L’équation énergétique tunisienne met en lumière le rôle central de l’Algérie, son principal fournisseur de gaz et d’électricité, dans un contexte de demande estivale soutenue. Cette dépendance expose toutefois Tunis à des marges de manœuvre limitées lorsque les flux d’approvisionnement restent strictement encadrés par les engagements contractuels.
Les autorités tunisiennes rappellent que, durant l’été précédent, Alger n’a pas été en mesure d’augmenter ses livraisons de gaz au-delà des volumes convenus. Selon le député Mohamed Ali Fennira, cette rigidité contractuelle a contribué aux tensions sur la production électrique, en pleine période de consommation maximale.
Cette situation s’inscrit dans un environnement énergétique plus large où l’Algérie, fortement sollicitée sur ses marchés d’exportation vers l’Europe, doit arbitrer entre ses engagements extérieurs et les demandes supplémentaires de ses partenaires régionaux. Le gazoduc Transmed, reliant l’Algérie à l’Italie via la Tunisie, illustre cette interdépendance, tout en soulignant la priorité accordée aux flux structurés vers les marchés européens.

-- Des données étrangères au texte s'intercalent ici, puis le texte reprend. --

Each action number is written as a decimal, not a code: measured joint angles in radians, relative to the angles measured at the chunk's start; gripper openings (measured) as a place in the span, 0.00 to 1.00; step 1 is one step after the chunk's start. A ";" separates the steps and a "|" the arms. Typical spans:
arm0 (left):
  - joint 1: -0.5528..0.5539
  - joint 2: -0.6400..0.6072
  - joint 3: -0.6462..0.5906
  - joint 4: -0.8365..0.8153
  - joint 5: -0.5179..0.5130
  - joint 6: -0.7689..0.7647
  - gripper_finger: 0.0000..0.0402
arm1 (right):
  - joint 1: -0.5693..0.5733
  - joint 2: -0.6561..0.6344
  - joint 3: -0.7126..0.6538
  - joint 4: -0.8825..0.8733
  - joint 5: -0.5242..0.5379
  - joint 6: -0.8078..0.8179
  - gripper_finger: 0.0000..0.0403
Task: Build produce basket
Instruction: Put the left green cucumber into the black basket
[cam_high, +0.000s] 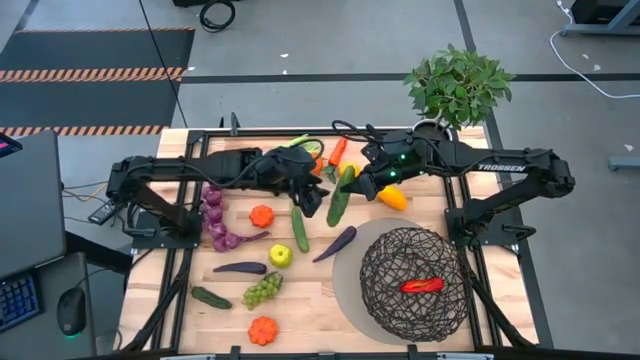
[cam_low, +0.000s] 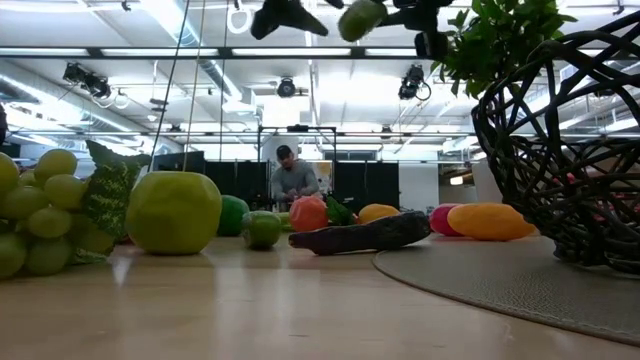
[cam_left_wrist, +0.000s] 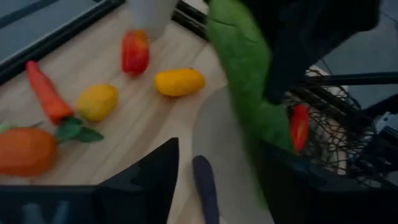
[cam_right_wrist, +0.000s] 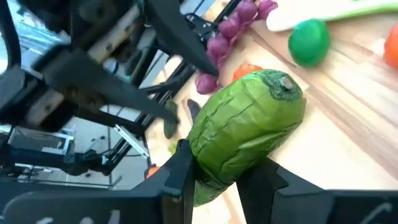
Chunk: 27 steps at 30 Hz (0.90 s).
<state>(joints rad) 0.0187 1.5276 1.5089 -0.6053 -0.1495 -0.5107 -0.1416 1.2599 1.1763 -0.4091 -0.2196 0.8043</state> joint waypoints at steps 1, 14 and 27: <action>0.004 -0.011 -0.001 -0.043 0.001 0.000 0.57 | -0.002 -0.005 0.000 -0.023 -0.003 0.000 0.24; 0.108 -0.162 -0.001 -0.550 -0.014 -0.088 0.64 | 0.060 -0.147 0.000 -0.491 -0.200 0.097 0.27; 0.110 -0.182 -0.002 -0.782 -0.061 -0.210 0.62 | 0.225 -0.168 0.000 -0.815 -0.197 0.220 0.28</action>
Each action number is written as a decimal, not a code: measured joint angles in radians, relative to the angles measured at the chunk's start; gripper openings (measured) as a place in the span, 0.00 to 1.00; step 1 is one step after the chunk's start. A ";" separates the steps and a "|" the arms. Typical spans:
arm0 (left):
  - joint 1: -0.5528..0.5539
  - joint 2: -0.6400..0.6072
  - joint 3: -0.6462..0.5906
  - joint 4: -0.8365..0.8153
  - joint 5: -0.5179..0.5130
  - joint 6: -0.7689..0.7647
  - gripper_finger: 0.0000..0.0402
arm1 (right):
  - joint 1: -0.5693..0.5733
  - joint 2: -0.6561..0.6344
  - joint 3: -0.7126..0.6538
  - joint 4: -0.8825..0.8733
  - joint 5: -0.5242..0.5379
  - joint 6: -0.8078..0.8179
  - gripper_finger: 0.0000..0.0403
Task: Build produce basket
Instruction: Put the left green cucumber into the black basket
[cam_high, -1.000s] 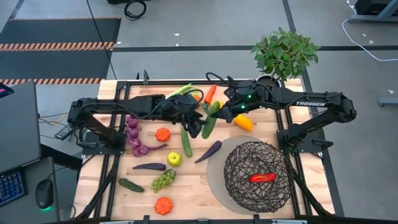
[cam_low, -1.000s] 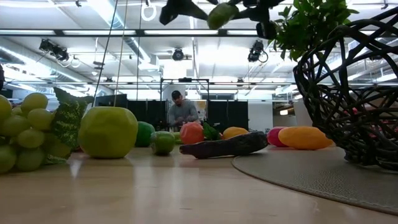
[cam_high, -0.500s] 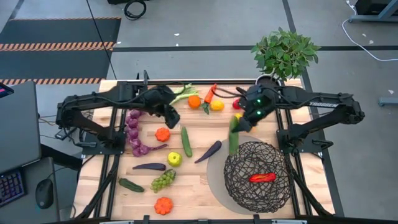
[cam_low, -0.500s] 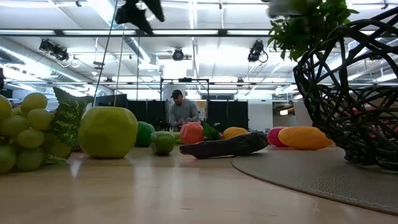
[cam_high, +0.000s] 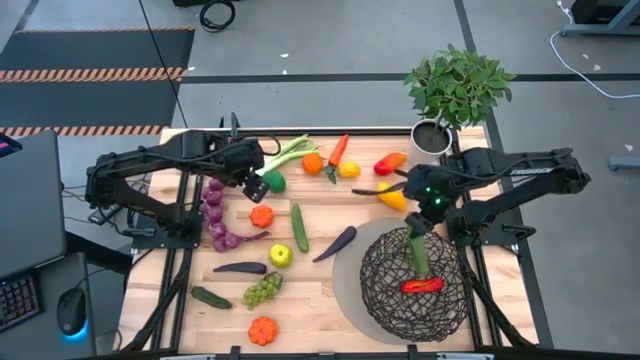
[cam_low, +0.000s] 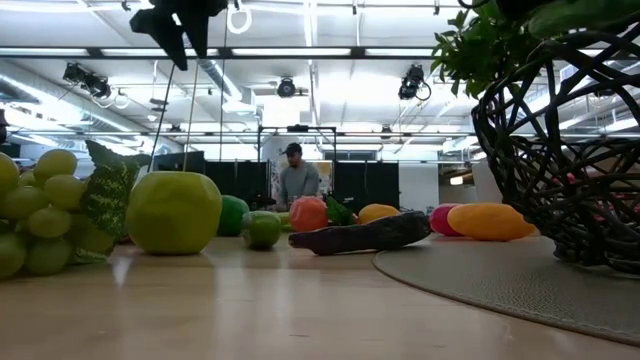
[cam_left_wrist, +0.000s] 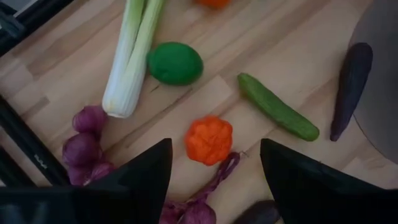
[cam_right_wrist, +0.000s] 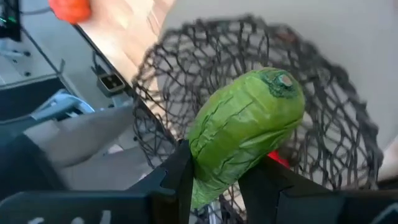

Parallèlement, Alger continue d’assurer des exportations d’électricité vers la Tunisie, couvrant entre 12% et 13% de la consommation du pays. Sonelgaz affirme que ces volumes ont été maintenus sans impact sur l’équilibre du système électrique national, malgré des pics de demande internes.
L’ensemble met en évidence une relation énergétique asymétrique, où la Tunisie dépend fortement de capacités d’approvisionnement extérieures, tandis que l’Algérie opère dans un cadre de gestion optimisée de ses ressources, contraint par ses engagements internationaux et ses propres équilibres énergétiques.